Josep Vicent Mascarell, director de proyectos de la Fundación Baleària, afirmó que existe un cambio de tendencia en la sociedad y una búsqueda de modos más naturales y más sostenibles de vivir, y destacó el ejemplo de la I Jornada Acords per la Terra, donde se dieron cita más de 120 personas interesadas en la agricultura ecológica.
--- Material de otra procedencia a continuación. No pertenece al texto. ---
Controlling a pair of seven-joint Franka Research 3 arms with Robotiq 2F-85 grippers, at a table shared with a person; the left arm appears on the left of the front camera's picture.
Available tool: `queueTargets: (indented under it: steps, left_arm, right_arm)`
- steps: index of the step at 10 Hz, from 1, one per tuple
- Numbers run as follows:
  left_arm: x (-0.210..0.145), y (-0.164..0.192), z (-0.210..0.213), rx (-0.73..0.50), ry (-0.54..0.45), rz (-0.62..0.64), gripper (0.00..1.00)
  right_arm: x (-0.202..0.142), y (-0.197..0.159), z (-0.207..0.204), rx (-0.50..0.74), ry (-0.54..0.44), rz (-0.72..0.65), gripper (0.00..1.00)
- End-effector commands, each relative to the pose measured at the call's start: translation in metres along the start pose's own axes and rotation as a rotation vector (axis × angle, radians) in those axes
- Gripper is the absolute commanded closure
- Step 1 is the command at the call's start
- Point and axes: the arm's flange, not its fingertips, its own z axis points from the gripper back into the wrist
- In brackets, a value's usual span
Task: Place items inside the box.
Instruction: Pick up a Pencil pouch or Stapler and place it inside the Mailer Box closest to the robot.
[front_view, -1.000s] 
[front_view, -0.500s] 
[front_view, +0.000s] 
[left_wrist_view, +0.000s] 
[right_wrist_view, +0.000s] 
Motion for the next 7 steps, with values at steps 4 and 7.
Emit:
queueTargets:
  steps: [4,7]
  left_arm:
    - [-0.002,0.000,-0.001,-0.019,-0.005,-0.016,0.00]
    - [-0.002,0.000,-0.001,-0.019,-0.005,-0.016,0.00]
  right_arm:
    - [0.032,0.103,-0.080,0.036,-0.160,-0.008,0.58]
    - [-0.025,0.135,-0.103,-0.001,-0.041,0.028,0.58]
Mascarell explicó que la fundación que dirige cuenta, desde el 2007, con un convenio de colaboración con Avinença (Associació Valenciana de Custòdia del Territori i Gestió Responsable del Territori) destinada a impulsar la "custodia del territorio" como parte de la estrategia de conservación de los recursos y de los valores naturales, culturales y paisajísticos del territorio valenciano.
El objetivo de la custodia del territorio es conseguir reunir tanto a propietarios de terrenos agrícolas como labradores y asociaciones que puedan llegar a un acuerdo voluntario para avanzar hacia una mejor conservación del paisaje y una agricultura más viva y sostenible en la comarca.
Sergi Marí, del Grupo Balear de Ornitología y Defensa de la Naturaleza (GOB), contó la experiencia del proyecto "Conservar per a conservar" de Menorca. El colectivo ha conseguido formalizar 20 acuerdos con propietarios de fincas para desarrollar actividades agrarias mediante prácticas sostenibles. Además, se encarga de organizar jornadas de trabajo agrario, de comercializar los productos a través de agrotiendas, y de realizar actividades de formación de voluntarios, así como de educación ambiental para colegios. El GOB también participar en el fomento del turismo medioambiental en colaboración con los hoteles.
Con este proyecto salen todos ganando. El agricultor tiene más beneficio económico con menos trabajo debido a que ya no practica una agricultura extensiva, sino que produce menor cantidad pero con mayor calidad. Además no tiene que preocuparse por la comercialización.
Los consumidores ganan en salud, ya que no se emplean pesticidas, reduciendo la ingestión de elementos cancerígenos, y además disfrutan más del sabor de los alimentos. Además, tampoco se contaminan los acuíferos. El Medio Ambiente también gana, porque se conserva el territorio y la biodiversidad.
El turismo se beneficia por la oferta de más actividades al aire libre y la conservación del paisaje en un estado natural. Y los restauradores cuentan con un reclamo importante gracias al alimento de gran calidad, que además se diferencia de otras zonas debido a las variedades locales.
La jornada fue clausurada por la asociación Slow Food Marina Alta. Vicent Martín explicó algunos de los objetivos de este movimiento nacido en Italia y que cada día cuenta con más adeptos. La agrupación intenta poner en contacto agricultores locales con consumidores, y organiza comidas elaboradas con productos naturales y autóctonos. La filosofía del Slow Food enfatiza la importancia de consumir productos locales, preparados según recetas tradicionales y disfrutados pausadamente y en buena compañía.